The very regular presence of an animal in an area, using chemical communication like droppings and urine placed at regular intervals keeps other members of the same species from lingering. Even if they see each other at a distance, there is much posturing done.The posturing allows them to assess each other without risking injury. The less assertive animal can simply move away. As they get closer to each other or accidentally find themselves too close for comfort, there are more subtle behaviors that keep the peace and tell each other there is no need for alarm. "I am no threat." And during close social contact, there are still other behaviors that can help smooth over social fauxpauxs or misinterpretations.
Typically, when arousal level is high is when we see animals acting "dominant" in a situation over a resource. The arousal may be triggered by the fear of loss of the resource (or in humans feeling inferior, embarrassed and other emotions). It is often these very emotions and the chemicals triggered by them that can lead to aggressive behaviors and a loss of social self-control.
Demonstrations of dominance behavior and aggressive tendencies tend to be more common among non-social species who rarely interact with others of the same species.
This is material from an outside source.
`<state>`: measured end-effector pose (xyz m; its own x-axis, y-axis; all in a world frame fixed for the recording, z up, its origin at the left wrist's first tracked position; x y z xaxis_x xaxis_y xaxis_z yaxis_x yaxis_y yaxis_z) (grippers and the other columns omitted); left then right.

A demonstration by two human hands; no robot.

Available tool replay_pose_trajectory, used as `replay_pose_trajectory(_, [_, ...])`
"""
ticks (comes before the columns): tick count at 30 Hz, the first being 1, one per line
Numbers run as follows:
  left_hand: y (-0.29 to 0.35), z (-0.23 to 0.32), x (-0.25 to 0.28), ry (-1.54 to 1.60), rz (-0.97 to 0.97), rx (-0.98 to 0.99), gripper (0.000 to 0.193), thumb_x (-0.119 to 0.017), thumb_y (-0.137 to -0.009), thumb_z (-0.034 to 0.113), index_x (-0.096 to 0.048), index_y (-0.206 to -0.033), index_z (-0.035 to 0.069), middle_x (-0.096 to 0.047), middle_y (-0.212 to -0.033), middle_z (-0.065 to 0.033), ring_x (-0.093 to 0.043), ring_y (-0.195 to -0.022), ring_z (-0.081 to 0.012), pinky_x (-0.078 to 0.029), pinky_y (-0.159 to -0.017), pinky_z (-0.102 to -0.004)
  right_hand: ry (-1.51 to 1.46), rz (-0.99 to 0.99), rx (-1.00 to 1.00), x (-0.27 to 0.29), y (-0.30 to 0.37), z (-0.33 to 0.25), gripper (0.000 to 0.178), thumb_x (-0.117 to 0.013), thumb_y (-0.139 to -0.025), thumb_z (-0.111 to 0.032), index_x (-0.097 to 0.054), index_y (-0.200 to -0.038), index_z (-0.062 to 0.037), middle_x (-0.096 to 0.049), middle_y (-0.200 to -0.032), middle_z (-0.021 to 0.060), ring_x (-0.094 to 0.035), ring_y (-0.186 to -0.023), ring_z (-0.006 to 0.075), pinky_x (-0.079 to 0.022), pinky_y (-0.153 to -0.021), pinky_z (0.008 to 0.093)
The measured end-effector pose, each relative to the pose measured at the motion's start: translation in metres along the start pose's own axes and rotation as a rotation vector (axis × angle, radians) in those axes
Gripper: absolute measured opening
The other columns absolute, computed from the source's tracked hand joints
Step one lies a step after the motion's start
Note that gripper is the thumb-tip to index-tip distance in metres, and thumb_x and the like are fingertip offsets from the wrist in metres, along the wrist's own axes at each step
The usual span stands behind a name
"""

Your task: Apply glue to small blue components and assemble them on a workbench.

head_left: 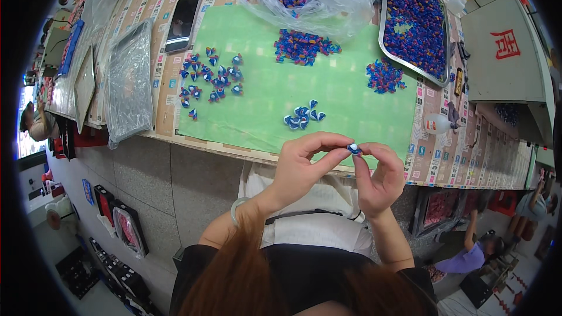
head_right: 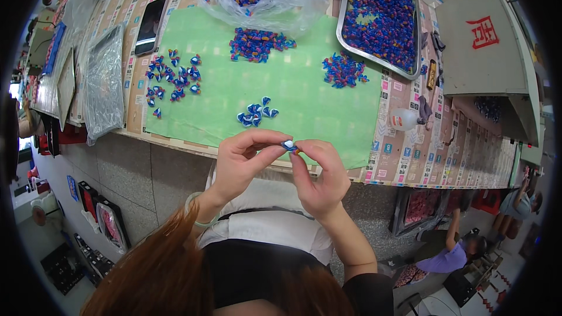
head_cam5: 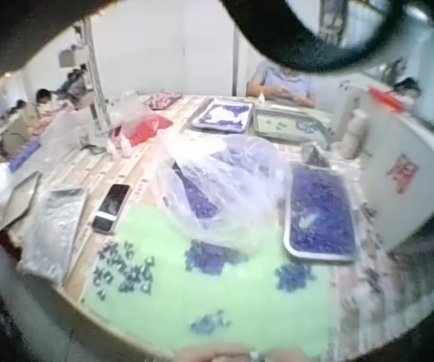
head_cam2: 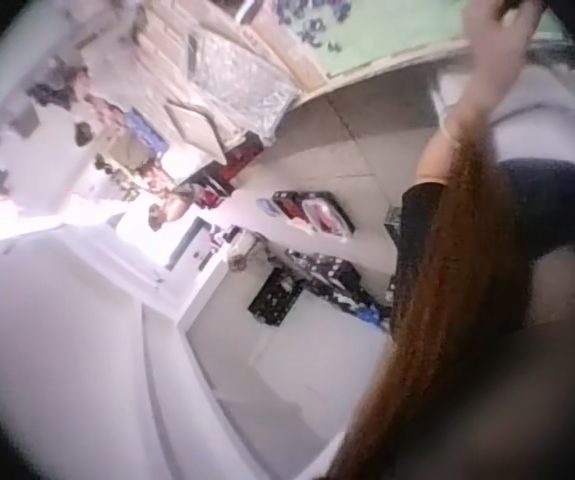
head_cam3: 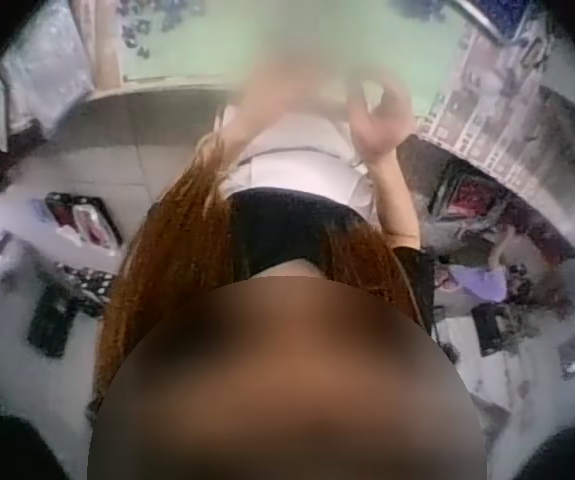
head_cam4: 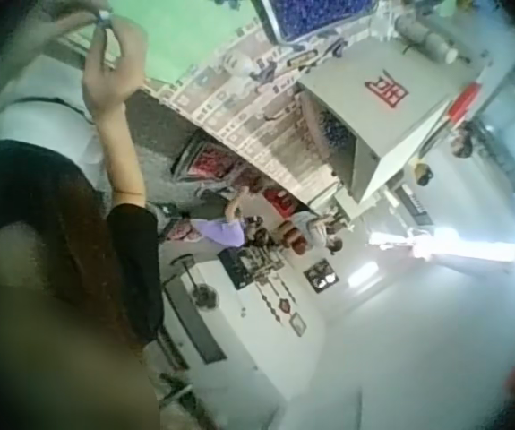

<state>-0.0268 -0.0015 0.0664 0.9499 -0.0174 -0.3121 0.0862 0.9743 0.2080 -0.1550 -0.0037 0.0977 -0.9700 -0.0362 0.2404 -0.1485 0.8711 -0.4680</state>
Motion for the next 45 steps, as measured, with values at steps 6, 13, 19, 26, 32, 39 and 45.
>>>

In general, they have higher overall levels of chemicals in their bodies related to aggression (vasopressin, testosterone) and lower levels of social calming chemicals (serotonin, and oxytocin etc).
During mating season is the most common place to see dominance behavior in mammals. The chemical communication draws in several males who find themselves in close proximity wanting the same resource. Arousal levels are high due to the potential for mating with the female. The female is a resource that needs to be protected by the male that is most capable of keeping the other males away. More chemical communication. Remember that mating occurs only once a year in most medium and larger wild mammals (with the exception of rodents, rabbits and some marsupials who can breed several times a year, providing the right conditions exist.)
The level of testosterone can affect how individuals relate to each other. We know that when we see the effect of steriods on weightlifters.
A dog that is perceived as assertive displays a collection of behaviors that show he is standing up for his own welfare without being aggressive with other dogs. He is only responding to a real threat and tends not to respond to all potential loss of a resource. For example, a dog that allows another smaller or younger dog to eat food out of his dish but who could easily win during a conflict between the two. Dogs that are confident in themselves do not need to show threatening displays (like a high tail or chin over shoulder) to get what they want. They use calm body language and respond to other's communication. They are often seen as the amicable ones.
Recent science has highlighted that dominance exists but occurs when one dog values one resource more than another dog and is willing to take risks to keep that resource. So for example, a dog that guards his food from another dog highly values that food and is willing to risk injury to keep it. A dog that protects his sleeping space is being dominant in that situation. The interesting thing is that functional well-socialized dogs have fluid social structure where they try to avoid conflict because conflict is dangerous at a biological level. They may start out resource guarding against another dog, but when they learn to trust that the other dog doesn't want the food as much as they do and are willing to respect the first dog's need for the food (and will have their needs taken care by their humans) then they no longer feel the need to protect it against that dog.
Dogs that exhibit true dominance are actually worried about losing something. If you have a dog that is demonstrating he is willing to take a risk in getting hurt for many things, you actually have an insecure dog, poorly socialized dog or a traumatized dog. Dogs with these characteristics do not make good service or assistance dogs.